「女子」とは、死に至る病なのかーー。

 「女子をこじらせて」という鮮烈なフレーズを背負って世に現れ、女たちの深く疼く悲しい共感を集めた女性作家・雨宮まみさんが、40歳という、女がこれからもっとも自由になれるはずのステージに上った途端、事故で世を去ったと伝えられました。彼女の死に面して、多くの「女子」たちが、自分が彼女と同じ「女子」であることをいま一度思い出させられたのです。

 「女子」とはいったい何なのだろう。

女子とはいったい何なのだろう(C)PIXTA
女子とはいったい何なのだろう(C)PIXTA

 私たちはあまりにも不用意に、無自覚に、「女子」という言葉を使うことに慣れてしまいました。今年43歳になった既婚2児の母の私でさえ、実際には自分のことを女子だなんて1ミリも思っていない(思えるわけがない)にもかかわらず、「女子会しようよ」という友人の言葉にもはや何の疑問も躊躇もなく「いいね!」と返します。

 「貴様いつまで女子でいるつもりだ」と、これまた女たちの心に刺さるフレーズを引っさげて、瞬く間にスターエッセイストになった人もいます。もちろん、私たちはわかっているのです。

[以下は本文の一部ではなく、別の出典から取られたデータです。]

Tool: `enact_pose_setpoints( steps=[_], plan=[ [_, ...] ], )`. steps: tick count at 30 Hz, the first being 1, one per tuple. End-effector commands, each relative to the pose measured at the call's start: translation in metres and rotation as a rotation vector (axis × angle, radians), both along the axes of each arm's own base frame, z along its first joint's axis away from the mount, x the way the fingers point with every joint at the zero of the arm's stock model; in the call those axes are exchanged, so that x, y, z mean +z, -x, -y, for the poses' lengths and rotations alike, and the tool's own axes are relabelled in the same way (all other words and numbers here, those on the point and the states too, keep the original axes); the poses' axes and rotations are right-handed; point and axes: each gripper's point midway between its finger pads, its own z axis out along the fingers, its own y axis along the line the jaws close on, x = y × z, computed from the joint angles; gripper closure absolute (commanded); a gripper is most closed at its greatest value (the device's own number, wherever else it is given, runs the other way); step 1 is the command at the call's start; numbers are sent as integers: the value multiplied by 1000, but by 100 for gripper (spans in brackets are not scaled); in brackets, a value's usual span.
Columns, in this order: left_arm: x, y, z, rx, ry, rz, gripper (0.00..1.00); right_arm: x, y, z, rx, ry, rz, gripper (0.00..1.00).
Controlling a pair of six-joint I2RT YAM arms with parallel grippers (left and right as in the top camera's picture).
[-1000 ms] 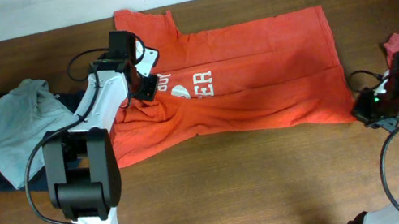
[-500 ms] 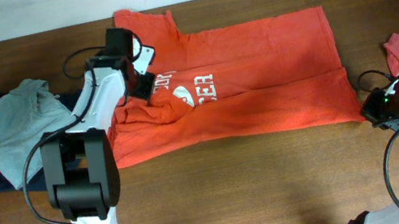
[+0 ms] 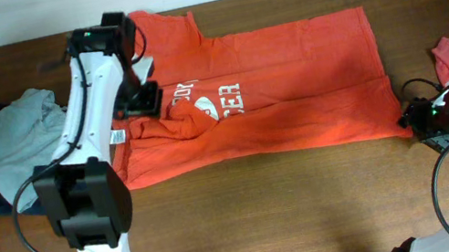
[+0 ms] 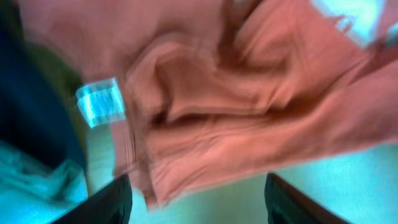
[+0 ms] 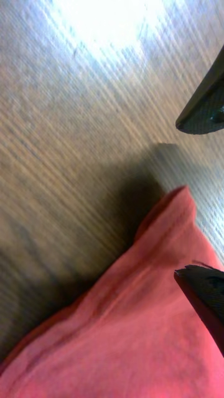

30や40になって、自分たちがもはや「成人前の女の子」という本来の意味の「女子」のはずがないということ、そんな言葉で自分たちを呼ぶのはどう見たって馬鹿げているということも。

 でもなぜなのでしょう、「女子」はいかにも簡便に、そしてどこか心地よく、大人のはずの私たちの中に広がってきた言葉だとは思いませんか。

 先日、著書『女子の生き様は顔に出る』を刊行したとき、タイトルに「女子」を入れるにあたって、実は私には葛藤がありました。女性の中には「女子」という言葉への反感がある人がいることも嗅ぎとっていましたし、「女子」という言葉の使われ方、広がり方に、当の「女子」たちが実は腑に落ちていないのは、明白だったからです。

 みんな、自分たちを「女子」と呼びながら、本当はどこか自虐的だったり、あえての確信犯的だったり、「女子(笑)」という感じで冗談めいていたり、どこか落ち着かなかったり。しっくりきていないのではありませんか?

 みんなが使っているし、メディアにも散々出てくる「女子」。そういえば女子って誰のこと? 私も含まれているの? 私は自分を本当に「女子」と呼びたいの?

 流されるままに、自分たちの語彙となってしまったこの「女子」を、そろそろ見直してみる必要があるのではないでしょうか。